**AIM OF THE TASK**
Using the records below, filter for lines that contain the string "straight" and copy them out.

[Extracted data entries]
================================

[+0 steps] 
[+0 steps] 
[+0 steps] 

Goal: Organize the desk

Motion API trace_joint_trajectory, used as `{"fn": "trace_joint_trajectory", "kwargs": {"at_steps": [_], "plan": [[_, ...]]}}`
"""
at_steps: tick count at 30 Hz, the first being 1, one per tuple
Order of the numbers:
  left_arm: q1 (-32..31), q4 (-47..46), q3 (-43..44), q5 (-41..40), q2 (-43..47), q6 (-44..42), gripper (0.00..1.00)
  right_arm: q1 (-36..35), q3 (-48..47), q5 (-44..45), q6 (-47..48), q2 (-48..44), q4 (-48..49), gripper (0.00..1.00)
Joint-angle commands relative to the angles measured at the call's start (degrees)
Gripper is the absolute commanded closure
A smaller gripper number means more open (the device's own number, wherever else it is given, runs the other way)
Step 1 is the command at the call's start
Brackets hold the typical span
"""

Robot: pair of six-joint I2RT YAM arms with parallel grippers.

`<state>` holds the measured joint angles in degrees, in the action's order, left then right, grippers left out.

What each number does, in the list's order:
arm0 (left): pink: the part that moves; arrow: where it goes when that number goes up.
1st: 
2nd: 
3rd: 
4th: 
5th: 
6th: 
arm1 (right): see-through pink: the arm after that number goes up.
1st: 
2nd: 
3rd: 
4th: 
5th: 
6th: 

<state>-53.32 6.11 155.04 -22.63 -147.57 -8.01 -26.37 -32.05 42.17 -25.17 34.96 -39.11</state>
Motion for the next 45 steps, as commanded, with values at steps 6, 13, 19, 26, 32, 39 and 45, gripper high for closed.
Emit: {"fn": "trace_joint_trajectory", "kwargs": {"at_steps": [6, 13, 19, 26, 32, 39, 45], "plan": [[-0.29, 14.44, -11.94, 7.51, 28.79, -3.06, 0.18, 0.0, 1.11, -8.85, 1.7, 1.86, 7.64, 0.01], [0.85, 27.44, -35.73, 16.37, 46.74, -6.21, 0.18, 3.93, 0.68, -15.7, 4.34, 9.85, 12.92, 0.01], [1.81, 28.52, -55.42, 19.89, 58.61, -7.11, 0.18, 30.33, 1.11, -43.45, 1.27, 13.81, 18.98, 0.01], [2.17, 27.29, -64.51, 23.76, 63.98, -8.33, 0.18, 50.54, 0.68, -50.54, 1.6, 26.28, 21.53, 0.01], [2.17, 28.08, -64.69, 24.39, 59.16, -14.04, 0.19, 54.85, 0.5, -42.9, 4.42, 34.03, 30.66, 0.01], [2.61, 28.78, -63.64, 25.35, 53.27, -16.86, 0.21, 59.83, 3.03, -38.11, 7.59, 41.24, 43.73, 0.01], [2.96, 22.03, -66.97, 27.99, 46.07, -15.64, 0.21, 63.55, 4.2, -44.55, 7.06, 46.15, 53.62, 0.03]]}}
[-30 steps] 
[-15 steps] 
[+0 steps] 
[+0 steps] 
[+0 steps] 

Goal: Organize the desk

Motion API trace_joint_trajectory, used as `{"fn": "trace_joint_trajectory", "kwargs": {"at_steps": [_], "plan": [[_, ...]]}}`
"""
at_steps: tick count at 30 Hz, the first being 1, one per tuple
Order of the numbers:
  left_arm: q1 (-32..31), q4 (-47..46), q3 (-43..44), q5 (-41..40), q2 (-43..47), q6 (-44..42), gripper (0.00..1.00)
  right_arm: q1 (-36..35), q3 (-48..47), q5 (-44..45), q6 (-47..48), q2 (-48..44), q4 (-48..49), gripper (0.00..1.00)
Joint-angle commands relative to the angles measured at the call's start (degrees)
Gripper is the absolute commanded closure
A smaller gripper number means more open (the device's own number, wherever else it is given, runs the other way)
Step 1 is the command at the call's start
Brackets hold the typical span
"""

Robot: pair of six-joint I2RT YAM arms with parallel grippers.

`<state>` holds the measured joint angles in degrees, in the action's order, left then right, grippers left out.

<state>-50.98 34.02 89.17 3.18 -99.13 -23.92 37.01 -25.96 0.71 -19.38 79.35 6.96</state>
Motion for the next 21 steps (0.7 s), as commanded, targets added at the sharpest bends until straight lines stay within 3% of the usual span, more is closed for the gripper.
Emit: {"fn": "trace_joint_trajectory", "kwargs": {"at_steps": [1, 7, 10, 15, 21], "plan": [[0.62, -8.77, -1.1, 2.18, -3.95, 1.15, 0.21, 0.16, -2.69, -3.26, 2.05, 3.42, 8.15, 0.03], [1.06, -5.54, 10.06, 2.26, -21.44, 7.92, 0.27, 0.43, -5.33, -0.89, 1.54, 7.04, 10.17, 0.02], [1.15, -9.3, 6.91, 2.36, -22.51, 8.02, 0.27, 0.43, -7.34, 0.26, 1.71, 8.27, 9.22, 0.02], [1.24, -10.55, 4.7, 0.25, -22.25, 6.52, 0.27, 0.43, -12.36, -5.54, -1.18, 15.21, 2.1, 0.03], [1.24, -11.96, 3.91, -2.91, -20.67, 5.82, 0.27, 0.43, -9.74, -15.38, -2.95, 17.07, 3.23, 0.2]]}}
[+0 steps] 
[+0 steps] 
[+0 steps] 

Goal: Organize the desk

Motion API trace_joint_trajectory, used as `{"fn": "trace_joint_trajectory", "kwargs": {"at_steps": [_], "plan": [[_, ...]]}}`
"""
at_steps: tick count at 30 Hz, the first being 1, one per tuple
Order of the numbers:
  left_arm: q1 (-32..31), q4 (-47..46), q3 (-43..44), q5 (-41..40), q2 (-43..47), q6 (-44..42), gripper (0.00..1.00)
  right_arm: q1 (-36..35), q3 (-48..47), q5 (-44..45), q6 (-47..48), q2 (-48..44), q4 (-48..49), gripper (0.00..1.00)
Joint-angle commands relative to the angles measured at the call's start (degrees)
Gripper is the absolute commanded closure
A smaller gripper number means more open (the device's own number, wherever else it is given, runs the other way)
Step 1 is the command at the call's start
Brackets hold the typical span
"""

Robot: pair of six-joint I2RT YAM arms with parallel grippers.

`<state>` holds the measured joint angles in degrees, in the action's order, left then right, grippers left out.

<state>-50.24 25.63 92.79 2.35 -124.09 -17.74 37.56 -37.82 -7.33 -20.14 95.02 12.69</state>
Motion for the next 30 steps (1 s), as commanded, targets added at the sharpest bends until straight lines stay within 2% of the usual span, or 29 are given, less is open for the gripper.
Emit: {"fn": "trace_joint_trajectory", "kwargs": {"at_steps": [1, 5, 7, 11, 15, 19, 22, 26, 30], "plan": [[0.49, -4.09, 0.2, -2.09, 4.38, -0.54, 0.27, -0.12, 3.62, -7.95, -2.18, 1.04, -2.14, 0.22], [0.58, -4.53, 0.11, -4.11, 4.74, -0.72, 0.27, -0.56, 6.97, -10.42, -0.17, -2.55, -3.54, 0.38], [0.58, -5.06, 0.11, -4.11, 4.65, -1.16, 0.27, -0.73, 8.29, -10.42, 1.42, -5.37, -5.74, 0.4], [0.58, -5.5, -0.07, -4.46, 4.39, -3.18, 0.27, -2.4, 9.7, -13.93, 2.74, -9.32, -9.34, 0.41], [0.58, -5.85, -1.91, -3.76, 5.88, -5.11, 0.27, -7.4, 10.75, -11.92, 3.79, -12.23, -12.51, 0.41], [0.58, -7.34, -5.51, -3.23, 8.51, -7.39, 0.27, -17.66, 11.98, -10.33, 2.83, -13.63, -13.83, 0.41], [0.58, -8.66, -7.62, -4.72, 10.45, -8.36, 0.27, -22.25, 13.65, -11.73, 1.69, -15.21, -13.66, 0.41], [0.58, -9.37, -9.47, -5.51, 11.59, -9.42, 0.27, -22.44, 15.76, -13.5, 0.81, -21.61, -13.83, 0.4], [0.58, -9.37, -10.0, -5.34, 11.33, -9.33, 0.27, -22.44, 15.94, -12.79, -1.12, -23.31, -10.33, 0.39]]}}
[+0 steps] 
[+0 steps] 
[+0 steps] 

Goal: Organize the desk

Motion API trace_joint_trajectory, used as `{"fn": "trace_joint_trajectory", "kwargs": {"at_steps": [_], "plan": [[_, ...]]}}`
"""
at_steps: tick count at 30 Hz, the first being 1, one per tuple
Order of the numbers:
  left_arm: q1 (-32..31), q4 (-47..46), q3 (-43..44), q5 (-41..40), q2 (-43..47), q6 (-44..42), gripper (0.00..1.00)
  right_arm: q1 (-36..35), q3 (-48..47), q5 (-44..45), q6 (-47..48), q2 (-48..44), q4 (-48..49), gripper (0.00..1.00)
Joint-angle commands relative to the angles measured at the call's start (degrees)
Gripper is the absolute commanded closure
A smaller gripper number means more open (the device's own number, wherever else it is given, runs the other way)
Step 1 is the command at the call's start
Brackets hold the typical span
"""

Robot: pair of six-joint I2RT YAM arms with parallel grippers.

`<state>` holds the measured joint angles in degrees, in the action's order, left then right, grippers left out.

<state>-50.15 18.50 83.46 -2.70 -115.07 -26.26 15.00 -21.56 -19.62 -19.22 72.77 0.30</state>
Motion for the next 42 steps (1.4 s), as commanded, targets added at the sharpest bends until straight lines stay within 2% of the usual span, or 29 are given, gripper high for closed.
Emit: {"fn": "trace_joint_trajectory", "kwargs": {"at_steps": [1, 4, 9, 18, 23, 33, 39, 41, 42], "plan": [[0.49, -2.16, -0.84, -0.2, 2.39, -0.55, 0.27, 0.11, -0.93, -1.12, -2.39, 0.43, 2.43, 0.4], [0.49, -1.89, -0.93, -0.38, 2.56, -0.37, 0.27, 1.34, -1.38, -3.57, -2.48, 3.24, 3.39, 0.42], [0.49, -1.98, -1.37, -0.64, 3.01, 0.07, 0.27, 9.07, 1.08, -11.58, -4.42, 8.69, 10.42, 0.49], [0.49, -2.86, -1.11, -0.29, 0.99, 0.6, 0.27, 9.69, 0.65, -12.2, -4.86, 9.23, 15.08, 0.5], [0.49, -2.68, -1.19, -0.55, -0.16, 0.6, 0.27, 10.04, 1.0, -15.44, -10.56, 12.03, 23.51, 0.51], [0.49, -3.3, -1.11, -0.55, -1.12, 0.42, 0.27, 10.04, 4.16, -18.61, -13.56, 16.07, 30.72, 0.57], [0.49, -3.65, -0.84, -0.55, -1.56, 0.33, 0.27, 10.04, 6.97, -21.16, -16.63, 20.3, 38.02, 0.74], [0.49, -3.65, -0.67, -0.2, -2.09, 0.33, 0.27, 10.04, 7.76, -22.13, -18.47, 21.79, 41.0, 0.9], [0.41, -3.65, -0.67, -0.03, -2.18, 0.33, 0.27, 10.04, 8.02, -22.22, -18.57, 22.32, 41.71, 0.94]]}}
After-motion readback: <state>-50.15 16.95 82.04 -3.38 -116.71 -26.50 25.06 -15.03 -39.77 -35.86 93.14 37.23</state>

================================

**WRITTEN ANSWER**
Motion for the next 21 steps (0.7 s), as commanded, targets added at the sharpest bends until straight lines stay within 3% of the usual span, more is closed for the gripper.
Motion for the next 30 steps (1 s), as commanded, targets added at the sharpest bends until straight lines stay within 2% of the usual span, or 29 are given, less is open for the gripper.
Motion for the next 42 steps (1.4 s), as commanded, targets added at the sharpest bends until straight lines stay within 2% of the usual span, or 29 are given, gripper high for closed.

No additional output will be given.